Interactions of cell-surface galactosyltransferase with immunoglobulins

Abstract

Detection of the activity of β-1,4-galactosyltransferase (β-1,4-GT) in suspensions of viable mouse hepatocytes, the human hepatoma cell line Hep G2, the human colonic adenocarcinoma cell line HT-29, the monocyte-like cell line U937, and human splenic B and T lymphocytes suggested the presence of β-1,4-GT, in an enzymatically active form, on plasma membranes. The presence of β-1,4-GT on cell surfaces was also indicated from the effect of trypsinization of live cells, which significantly reduced cell surface β-1,4-GT activity, but did not affect the activity associated with cytoplasmic membranes. Furthermore, the presence of β-1,4-GT on the cell surface was demonstrated by indirect immunofluorescence staining of cells with anti-β-1,4-GT antibody.
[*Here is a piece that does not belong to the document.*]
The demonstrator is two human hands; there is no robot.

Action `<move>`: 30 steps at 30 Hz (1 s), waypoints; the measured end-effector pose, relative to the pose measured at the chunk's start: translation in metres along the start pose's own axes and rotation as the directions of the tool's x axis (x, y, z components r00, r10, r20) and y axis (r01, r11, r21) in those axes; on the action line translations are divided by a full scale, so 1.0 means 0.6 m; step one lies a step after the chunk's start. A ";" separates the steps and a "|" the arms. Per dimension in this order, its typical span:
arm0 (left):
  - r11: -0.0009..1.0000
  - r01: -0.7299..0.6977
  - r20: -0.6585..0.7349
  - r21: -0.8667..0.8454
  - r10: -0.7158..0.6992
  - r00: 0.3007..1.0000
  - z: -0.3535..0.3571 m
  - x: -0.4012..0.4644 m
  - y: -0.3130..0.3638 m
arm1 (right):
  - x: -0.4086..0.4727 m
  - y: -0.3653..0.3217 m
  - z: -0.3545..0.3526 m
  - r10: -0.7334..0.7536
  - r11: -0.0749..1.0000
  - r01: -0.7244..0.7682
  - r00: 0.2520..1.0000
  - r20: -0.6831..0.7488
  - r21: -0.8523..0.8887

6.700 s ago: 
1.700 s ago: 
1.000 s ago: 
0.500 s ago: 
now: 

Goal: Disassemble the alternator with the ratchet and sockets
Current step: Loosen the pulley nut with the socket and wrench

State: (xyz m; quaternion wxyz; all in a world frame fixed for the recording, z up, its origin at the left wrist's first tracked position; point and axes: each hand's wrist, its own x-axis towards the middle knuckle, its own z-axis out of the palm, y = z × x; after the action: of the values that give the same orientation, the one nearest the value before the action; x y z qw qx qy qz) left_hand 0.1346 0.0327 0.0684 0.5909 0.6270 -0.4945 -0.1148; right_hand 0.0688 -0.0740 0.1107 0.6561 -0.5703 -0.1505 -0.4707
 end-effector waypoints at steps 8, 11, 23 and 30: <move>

The detection of radioactivity in immunoglobulins (Ig) and their component chains after incubation with suspensions of intact cells in the presence of Mn 2+ and UDP-[ 3H]-galactose, indicated that Ig molecules were galactosylated. In the absence of UDP-[ 3H]-galactose, β-1,4-GT on cell surfaces, or immobilized on Sepharose-4B, formed stable complexes with galactose acceptors, including Ig. The efficiency of binding decreased in the order: J chain > α chain > μ chain > polymeric IgA2 > monomeric/polymeric IgA1 > IgM > IgG. Thus, β-1,4-GT could act as a cell-surface receptor for Ig through a cation-dependent, lectin-like association of the β-1,4-GT with the carbohydrate moieties of the Ig. This was confirmed by indirect surface immunofluorescence and radiolabeled ligand binding assays. The binding was inhibitable by EDTA, α-lactalbumin (in the presence of glucose), GlcNAc, or uridine 3',5'dialdehyde. At 37°C, the apparent affinity constants and association rate constants of interaction between cell surface β-1,4-GT on glutaraldehyde-fixed HT-29 and U937 cells and α2 chain or monomeric IgA1 were in the range from 7.1 × 10 7 to 4.6 × 10 8 M −1 and from 1 × 10 5 to 3 × 10 6 M −1 s −1, respectively. The dissociation rate constants and half time of dissociation calculated from these data were in the range from 2.1 × 10 −2 to 5.0 × 10 −4 s −1 and from 33 to 1380 s, respectively. The number of α2 or IgA1 molecules bound per HT-29 and U937 cell were in the range from 1.9 × 10 5 to 1.3 × 10 6. The binding of IgA by the cell surface β-1,4-GT was not associated with internalization or the catabolic degradation of the ligand.